Desde que me he enganchado a The Walking Dead vivo con el temor constante de que el fin del mundo me pille en tacones. Mi fascinación por los tacones afilados siempre ha sido bastante notable y para percatarse de ello basta con echar un vistazo al nombre de este blog. En muchos eventos para bloggers he revivido una y otra vez esta pequeña conversación:
- Miembro de la organización con la lista de invitados en la mano: Perdona, ¿cuál era tu nombre?
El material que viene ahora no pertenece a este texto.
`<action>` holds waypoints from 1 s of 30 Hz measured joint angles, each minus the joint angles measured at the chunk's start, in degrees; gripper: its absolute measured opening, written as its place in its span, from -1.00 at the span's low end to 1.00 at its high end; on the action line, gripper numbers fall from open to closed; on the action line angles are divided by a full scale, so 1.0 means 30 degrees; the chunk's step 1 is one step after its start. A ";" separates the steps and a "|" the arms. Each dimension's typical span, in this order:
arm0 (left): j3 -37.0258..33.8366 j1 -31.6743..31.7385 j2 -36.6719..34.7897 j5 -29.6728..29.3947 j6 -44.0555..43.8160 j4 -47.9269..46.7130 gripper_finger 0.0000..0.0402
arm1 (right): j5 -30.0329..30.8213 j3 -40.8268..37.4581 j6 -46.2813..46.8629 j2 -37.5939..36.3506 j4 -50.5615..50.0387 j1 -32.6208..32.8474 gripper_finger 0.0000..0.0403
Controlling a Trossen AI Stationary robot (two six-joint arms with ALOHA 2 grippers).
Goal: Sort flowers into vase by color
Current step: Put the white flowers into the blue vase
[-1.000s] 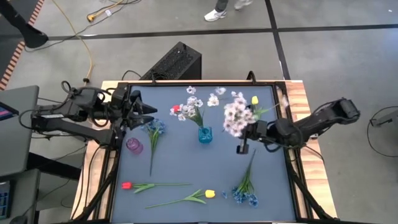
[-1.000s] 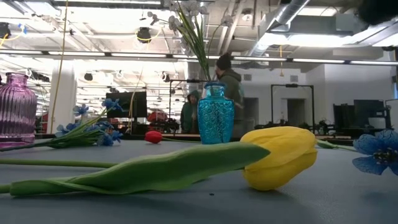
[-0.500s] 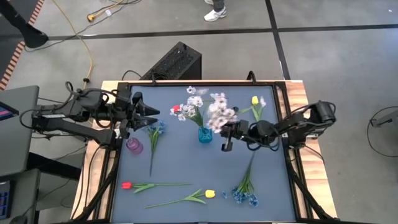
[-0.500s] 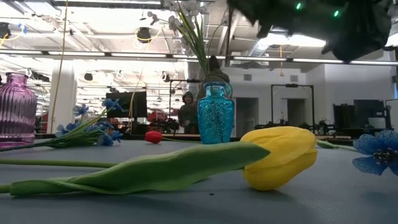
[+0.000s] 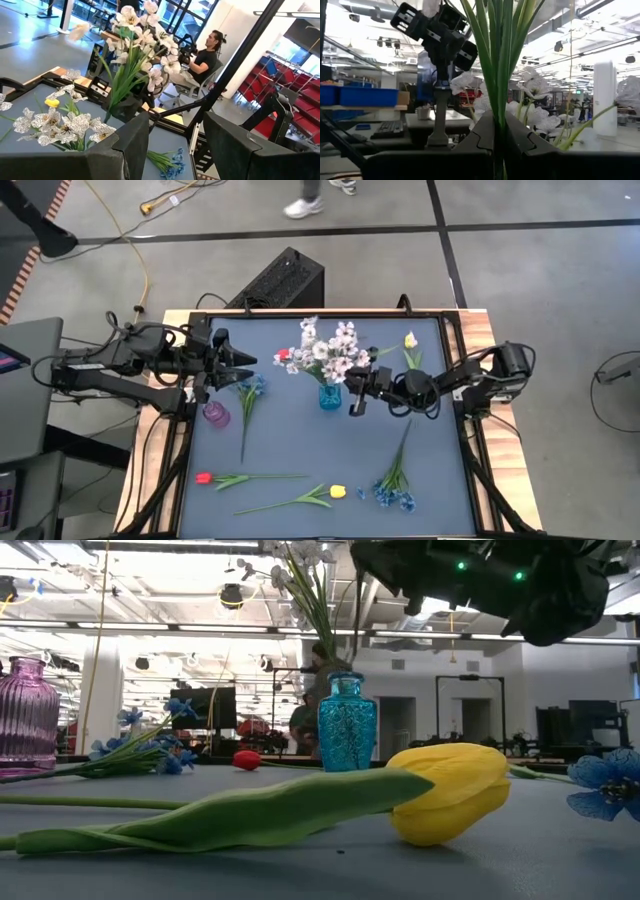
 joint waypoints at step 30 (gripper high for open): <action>-0.0007 0.0000 0.0007 0.0051 -0.0656 -0.0840 -0.12 | 0.0117 0.0211 0.2295 0.3082 0.0038 -0.0282 -0.62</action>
- Yo: Carmen, del blog La Bruja con tacón de aguja.
- Miembro de la orgblablabla: Veo que vienes haciendo honor al nombre, ¡menudos tacones!
- Yo: Yaa… (sonrisa educada + cara de circunstancias)
Pero ahora, tres temporadas de The Walking Dead después, las dudas me asaltan cuando llega el momento de calzarme para salir de casa. No puedo evitar pensar cosas cómo ¿y si llega el fin del mundo y me pilla así vestida y subida a unos tacones de diez centímetros? ¿Y si la humanidad entra en pánico y empieza a saquear supermercados porque una tormenta solar nos deja sin electricidad y los tacones me ralentizan tanto que cuando yo llegue ya no haya ni una triste lata de lentejas precocinadas que saquear? O peor aún, ¿y si tengo que huir de una horda de zombies hambrientos dando saltitos ridículos y con un bolso enorme colgado del codo a lo Victoria Beckham?
Estas y otras dudas han sido las culpables de que cada vez me haya vuelto más desconfiada hacia los que han sido mi bolso y mis botines favoritos durante todo el invierno (los de la foto de arriba, de Zara), y han hecho que me obsesione sin darme cuenta con botas y mochilas y empiece a atesorarlas en el armario. Una sabe que está obsesionada con las mochilas si después de comprar dos en menos de una semana, como es mi caso, sigue girando la cabeza de forma brusca al pasar junto a un escaparate solo porque ha visto de refilón otra en la que parece que caben más cosas.